• [To do] The line containing "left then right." marks the end: write out exactly every line from the first line of the data below through that line, and only those.

• [Entries supplied]
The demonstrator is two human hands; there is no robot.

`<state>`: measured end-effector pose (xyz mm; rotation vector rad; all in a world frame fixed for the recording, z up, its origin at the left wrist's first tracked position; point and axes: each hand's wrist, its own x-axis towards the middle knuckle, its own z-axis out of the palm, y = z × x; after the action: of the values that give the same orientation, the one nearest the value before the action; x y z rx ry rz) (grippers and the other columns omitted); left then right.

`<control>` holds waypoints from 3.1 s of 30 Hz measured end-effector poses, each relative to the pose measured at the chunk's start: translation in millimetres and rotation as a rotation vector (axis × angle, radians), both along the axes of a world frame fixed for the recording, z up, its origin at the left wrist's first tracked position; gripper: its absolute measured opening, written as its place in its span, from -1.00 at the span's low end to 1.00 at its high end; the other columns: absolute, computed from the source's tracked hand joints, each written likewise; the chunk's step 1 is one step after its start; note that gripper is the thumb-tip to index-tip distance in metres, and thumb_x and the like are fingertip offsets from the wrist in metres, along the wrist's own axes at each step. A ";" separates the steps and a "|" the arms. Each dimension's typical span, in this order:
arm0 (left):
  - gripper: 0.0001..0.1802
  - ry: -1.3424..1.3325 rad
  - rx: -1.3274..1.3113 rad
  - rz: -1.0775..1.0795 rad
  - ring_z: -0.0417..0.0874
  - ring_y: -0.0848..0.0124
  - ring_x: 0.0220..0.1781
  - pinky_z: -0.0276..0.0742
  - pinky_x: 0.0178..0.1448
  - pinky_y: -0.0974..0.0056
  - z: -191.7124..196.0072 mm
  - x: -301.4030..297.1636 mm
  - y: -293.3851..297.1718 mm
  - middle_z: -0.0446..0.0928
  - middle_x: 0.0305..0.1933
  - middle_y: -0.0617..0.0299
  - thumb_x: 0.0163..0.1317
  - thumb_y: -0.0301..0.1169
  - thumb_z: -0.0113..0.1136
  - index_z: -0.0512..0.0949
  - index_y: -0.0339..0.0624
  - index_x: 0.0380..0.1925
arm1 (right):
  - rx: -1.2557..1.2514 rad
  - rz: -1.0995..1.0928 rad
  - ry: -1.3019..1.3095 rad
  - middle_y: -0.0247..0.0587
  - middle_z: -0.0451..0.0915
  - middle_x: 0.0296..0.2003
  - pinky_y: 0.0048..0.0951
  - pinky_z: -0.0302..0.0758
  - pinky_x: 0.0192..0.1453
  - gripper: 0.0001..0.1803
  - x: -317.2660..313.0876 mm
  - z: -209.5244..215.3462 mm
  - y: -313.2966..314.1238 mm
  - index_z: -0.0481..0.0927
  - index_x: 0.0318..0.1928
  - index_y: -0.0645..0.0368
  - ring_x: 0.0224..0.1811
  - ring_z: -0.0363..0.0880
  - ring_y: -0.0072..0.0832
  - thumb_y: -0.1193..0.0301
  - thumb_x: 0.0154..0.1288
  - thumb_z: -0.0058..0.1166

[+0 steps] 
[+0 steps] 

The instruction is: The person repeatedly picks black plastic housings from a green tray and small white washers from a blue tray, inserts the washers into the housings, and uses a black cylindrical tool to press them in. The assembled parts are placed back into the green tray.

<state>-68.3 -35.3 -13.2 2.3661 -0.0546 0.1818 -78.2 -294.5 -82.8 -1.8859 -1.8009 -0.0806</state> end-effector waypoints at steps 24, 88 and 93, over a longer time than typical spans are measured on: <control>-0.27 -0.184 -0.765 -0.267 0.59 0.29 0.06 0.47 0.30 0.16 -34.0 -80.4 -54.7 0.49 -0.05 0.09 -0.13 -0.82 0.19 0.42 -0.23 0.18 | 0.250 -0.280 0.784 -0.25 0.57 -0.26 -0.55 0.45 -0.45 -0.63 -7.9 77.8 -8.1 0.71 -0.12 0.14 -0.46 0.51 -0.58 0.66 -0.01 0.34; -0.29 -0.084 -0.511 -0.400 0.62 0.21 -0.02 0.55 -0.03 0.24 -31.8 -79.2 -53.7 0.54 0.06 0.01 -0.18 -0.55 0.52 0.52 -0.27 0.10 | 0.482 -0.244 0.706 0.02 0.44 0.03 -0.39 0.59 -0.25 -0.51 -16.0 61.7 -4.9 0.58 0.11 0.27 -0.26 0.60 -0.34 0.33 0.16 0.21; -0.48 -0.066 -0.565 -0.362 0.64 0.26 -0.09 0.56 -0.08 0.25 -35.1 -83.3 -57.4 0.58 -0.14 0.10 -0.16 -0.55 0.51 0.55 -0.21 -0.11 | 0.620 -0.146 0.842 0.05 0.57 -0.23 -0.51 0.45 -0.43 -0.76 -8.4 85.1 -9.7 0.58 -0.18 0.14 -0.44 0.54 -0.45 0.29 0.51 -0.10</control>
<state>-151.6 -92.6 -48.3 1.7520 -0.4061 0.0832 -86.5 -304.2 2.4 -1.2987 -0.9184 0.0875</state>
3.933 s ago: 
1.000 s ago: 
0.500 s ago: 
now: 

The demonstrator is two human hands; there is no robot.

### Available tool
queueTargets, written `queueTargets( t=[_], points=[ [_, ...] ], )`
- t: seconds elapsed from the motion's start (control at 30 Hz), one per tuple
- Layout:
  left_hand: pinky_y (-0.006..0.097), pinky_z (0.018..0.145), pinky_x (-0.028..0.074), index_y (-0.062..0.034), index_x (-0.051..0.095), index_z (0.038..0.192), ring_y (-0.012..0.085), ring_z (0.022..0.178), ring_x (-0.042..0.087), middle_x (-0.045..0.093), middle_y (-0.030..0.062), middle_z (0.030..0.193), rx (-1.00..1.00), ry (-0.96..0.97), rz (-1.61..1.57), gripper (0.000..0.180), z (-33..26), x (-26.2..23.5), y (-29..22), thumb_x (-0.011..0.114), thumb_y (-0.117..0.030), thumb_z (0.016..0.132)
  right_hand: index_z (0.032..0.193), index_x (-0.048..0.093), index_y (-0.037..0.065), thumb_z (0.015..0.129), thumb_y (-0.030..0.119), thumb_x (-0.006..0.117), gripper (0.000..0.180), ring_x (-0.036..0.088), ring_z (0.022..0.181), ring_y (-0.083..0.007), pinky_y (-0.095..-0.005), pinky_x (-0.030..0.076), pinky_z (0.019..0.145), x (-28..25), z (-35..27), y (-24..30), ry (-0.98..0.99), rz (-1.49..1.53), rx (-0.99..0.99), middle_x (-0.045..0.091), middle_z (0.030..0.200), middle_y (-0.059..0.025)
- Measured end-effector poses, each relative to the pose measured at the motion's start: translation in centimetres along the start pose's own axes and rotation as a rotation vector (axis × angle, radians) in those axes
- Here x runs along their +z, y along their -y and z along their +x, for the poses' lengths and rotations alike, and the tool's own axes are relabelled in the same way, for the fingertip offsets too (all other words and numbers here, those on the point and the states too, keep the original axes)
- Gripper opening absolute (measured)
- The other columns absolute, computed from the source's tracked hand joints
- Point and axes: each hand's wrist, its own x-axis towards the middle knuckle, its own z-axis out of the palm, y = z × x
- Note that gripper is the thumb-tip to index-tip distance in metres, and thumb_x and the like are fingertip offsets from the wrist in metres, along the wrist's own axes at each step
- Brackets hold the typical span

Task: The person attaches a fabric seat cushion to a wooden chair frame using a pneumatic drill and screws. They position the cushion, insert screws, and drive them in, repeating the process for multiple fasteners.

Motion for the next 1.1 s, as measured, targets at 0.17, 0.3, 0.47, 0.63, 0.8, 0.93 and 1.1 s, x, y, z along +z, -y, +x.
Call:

• [Answer area]
The demonstrator is two human hands; there is no robot.

`<state>`: measured end-effector pose (xyz mm; rotation vector rad; all in a world frame fixed for the recording, z up, its origin at the left wrist's first tracked position; point and axes: each hand's wrist, its own x-axis towards the middle knuckle, its own z-axis out of the palm, y = z × x; after the action: of the values that give the same orientation, the one nearest the value before the action; x y z rx ry rz) (grippers and the other columns omitted); left then right.

This exercise requires no further answer.